Search the data below for "motion"; list each line that holds it.

- _Items listed in a dataset_
- - -
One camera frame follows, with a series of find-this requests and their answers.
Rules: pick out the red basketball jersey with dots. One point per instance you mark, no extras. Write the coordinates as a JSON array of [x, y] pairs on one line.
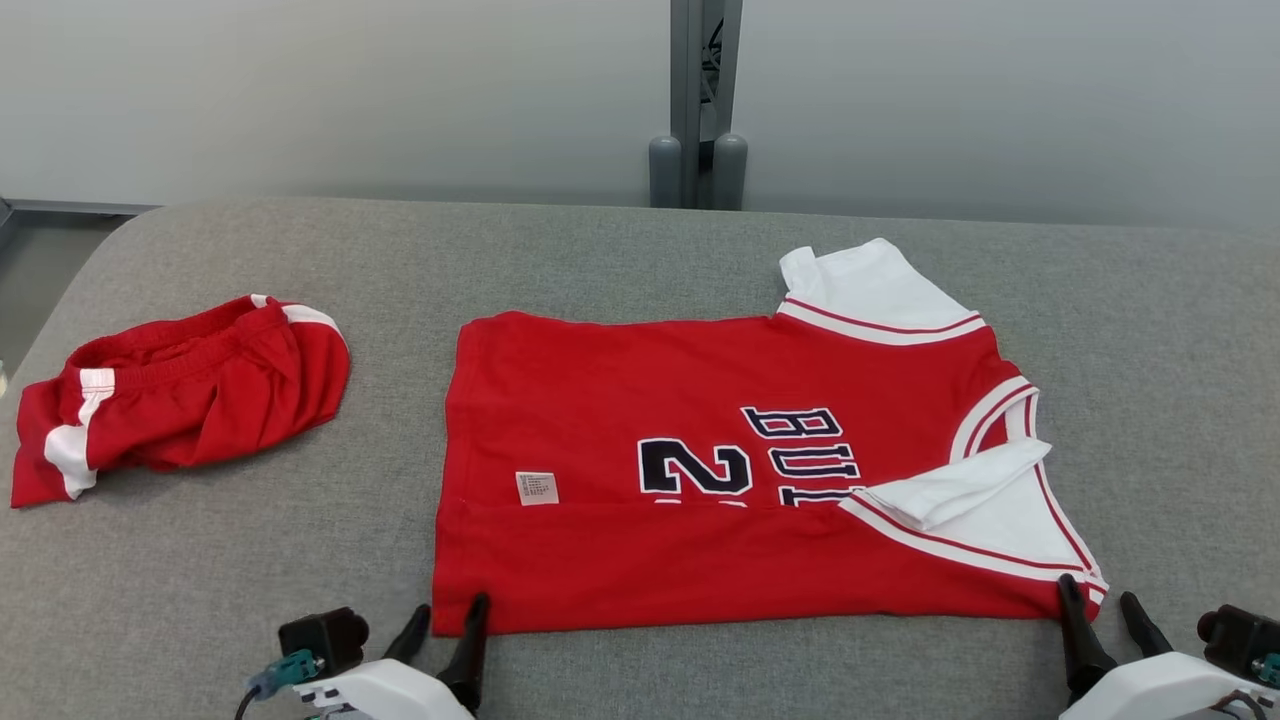
[[650, 380]]

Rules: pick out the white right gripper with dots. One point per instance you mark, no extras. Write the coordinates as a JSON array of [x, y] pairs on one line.
[[1170, 690]]

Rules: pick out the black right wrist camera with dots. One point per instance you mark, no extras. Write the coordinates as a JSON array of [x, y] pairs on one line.
[[1240, 640]]

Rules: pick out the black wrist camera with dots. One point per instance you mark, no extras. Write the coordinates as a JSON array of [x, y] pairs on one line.
[[1240, 640], [322, 638]]

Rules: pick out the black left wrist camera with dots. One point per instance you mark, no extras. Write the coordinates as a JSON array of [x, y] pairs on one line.
[[322, 638]]

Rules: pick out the grey metal frame post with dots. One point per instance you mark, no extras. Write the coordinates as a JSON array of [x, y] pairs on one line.
[[685, 100]]

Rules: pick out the grey fabric upholstered surface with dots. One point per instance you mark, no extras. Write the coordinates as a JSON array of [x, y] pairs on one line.
[[640, 260]]

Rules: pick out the red white-striped shorts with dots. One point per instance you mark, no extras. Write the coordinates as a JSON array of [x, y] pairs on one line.
[[220, 400]]

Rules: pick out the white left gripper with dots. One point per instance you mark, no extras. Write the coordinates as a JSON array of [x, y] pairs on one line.
[[390, 695]]

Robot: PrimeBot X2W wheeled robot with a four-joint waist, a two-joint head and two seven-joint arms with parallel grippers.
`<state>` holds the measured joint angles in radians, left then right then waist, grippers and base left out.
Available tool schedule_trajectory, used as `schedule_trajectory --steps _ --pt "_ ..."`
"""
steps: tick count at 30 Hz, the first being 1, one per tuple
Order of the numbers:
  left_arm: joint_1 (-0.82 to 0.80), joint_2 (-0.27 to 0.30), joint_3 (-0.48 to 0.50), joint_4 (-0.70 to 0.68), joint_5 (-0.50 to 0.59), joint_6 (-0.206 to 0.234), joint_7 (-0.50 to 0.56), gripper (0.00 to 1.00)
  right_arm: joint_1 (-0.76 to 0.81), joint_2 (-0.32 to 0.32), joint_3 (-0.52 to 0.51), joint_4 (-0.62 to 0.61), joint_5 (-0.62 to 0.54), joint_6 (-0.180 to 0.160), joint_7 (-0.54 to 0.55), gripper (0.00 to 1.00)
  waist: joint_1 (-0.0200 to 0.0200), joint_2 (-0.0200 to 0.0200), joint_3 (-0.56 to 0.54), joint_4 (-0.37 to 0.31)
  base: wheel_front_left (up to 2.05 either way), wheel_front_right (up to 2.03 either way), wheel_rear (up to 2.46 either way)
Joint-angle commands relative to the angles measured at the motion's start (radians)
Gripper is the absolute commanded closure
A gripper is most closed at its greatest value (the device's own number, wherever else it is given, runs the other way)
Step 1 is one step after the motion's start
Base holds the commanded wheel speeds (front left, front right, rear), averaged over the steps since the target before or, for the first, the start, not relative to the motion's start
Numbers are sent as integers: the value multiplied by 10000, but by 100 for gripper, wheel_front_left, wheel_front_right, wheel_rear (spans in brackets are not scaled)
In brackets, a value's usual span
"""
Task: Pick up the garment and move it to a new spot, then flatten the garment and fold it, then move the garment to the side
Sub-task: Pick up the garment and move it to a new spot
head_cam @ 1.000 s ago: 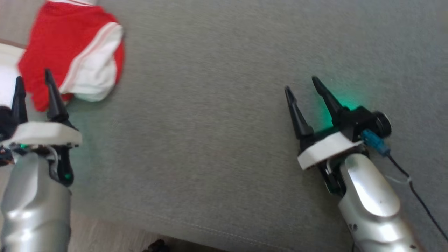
- - -
- _Exercise output_
Joint-angle commands relative to the angles measured at the motion's start (radians)
Step 1 is one step after the motion's start
Base holds the commanded wheel speeds (front left, front right, rear), averaged over the steps since the target before or, for the first, the start, not relative to the motion's start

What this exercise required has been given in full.